Dublin City Council has rejected the findings of a Government commissioned report, which concluded that the Poolbeg incinerator could incur more than €350m in penalties over its 25 year lifetime.
Extracts of the unpublished report were included in a letter from Green Party leader John Gormley to Environment Minister Éamon Ó Cuív.
A spokeswoman for the council said that was a 'hypothetical situation, which simply was not going to happen.'
The report said that the proposed incinerator could end up costing Dublin's four councils between €187m and €350m in penalties.
The report was completed last September by senior counsel, John Hennessy, who was contracted by the Department of the Environment to examine the financial viability of the plant.
Mr Hennessy concluded that the council's contractual obligation of delivering a specified amount of waste to the incinerator each year could prove to be 'extremely difficult' to achieve.

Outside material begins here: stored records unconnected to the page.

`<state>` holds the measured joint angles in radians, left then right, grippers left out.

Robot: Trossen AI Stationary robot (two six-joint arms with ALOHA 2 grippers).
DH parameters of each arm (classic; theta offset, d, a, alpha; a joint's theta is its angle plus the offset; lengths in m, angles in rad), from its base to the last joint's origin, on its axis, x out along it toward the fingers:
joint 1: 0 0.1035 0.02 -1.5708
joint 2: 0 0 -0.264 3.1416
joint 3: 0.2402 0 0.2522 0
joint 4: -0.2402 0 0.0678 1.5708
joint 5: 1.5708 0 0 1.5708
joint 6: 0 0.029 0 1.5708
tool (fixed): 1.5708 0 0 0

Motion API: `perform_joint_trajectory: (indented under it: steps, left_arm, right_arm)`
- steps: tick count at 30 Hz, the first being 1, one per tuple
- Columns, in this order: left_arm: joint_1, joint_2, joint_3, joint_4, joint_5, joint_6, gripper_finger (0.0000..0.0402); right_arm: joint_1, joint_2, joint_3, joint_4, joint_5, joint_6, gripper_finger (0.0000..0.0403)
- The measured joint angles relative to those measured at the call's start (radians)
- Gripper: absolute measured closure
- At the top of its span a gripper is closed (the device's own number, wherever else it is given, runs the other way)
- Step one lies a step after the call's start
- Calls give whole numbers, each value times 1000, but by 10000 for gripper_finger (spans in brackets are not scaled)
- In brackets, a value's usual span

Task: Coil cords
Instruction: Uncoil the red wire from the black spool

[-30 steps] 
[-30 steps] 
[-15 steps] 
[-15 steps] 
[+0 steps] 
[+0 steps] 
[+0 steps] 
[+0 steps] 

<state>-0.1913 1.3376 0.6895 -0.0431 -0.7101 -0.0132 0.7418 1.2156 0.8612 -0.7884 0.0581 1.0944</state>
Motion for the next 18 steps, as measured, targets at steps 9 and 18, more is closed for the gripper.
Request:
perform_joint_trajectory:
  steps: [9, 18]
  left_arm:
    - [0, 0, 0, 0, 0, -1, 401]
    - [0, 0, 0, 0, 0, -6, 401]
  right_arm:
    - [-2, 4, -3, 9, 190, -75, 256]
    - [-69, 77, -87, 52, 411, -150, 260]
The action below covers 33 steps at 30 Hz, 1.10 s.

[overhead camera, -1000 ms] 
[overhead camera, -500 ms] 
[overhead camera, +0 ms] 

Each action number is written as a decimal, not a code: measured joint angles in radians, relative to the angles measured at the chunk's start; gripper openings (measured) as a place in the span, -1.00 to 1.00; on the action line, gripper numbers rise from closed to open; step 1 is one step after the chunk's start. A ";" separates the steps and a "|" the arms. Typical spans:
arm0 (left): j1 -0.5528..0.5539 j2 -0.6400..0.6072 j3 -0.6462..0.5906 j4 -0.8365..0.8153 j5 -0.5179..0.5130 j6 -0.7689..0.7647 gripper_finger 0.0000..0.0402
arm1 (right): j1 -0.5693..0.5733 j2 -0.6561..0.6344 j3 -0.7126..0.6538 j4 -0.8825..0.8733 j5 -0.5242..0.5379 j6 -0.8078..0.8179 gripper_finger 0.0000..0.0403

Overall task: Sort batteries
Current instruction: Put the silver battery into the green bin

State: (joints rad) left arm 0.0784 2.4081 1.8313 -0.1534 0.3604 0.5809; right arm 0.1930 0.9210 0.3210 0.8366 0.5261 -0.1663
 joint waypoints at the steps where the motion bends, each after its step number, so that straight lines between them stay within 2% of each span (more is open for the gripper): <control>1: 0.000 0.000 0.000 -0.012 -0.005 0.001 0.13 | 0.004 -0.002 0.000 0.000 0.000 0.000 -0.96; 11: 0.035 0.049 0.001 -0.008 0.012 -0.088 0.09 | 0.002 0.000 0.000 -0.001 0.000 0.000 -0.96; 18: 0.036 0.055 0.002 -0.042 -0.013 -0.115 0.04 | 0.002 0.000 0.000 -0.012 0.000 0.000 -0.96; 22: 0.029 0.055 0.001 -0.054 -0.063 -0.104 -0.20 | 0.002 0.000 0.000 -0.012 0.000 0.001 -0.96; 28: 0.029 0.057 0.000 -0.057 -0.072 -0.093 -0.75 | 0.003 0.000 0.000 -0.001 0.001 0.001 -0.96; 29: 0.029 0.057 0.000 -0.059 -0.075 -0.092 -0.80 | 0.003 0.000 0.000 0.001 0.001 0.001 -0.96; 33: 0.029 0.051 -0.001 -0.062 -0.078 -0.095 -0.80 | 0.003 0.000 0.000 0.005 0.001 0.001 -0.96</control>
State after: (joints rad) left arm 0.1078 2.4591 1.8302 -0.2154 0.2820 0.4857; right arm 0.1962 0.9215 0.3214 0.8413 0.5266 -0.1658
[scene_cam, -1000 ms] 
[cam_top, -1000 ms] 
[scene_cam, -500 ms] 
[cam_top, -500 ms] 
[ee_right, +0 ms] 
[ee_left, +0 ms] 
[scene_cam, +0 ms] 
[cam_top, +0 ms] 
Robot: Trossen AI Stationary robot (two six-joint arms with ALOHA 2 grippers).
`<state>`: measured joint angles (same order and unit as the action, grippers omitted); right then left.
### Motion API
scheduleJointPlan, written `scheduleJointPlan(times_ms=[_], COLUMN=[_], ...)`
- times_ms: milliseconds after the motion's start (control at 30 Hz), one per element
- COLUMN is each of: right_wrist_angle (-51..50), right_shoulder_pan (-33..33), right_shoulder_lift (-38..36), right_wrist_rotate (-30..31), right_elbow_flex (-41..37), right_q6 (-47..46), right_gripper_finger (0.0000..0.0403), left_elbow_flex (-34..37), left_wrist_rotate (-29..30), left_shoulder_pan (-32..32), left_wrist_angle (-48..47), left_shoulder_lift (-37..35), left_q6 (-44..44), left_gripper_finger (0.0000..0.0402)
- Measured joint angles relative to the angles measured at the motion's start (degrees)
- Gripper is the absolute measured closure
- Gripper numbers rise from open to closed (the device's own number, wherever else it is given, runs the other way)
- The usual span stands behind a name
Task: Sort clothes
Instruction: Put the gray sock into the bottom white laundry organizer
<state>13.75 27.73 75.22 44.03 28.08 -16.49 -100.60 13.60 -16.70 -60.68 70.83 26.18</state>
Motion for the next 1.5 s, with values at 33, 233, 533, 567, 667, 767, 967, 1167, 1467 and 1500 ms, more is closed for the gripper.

He said, if that happened, the contract allowed for 'significant penalties'.
Mr Hennessy estimated that even if EPA projections of growth in waste volumes happened, the potential total penalties could amount to €187.4m.
In a worst case scenario, the council could be obliged to pay the plant's operators, Covanta, €350.7m over 25 years.
In his letter, Mr Gormley says Mr Hennessy also found that the costs of abandoning or varying the project were much lower than claimed by Dublin City Council.
Dublin City Council spokeswoman Elizabeth Arnett said that while the report contended it would be 'extremely difficult' to secure waste - this was not the view of the Council, plant operators Covanta or the ESRI.
She said: 'It's a worse case scenario that simply isn't going to happen.'
She said a far more likely scenario was that the Councils would be paid €10m a year for the energy, which the plant will produce in the incineration of waste.
Ms Arnett pointed out that the plant had already passed An Bord Pleanála, the Environmental Protection Agency and the Commission for Energy Regulation.
The Irish Waste Management Association (IWMA) has called for the report to be released in full without any further delay.
'The Hennessy Report bears out many of our concerns, and highlights the huge financial risk that this project poses to taxpayers,' said Brendan Keane of the IWMA.
A Department of the Environment spokesman said the report was still being considered by both the Attorney General and the Government and would not be published.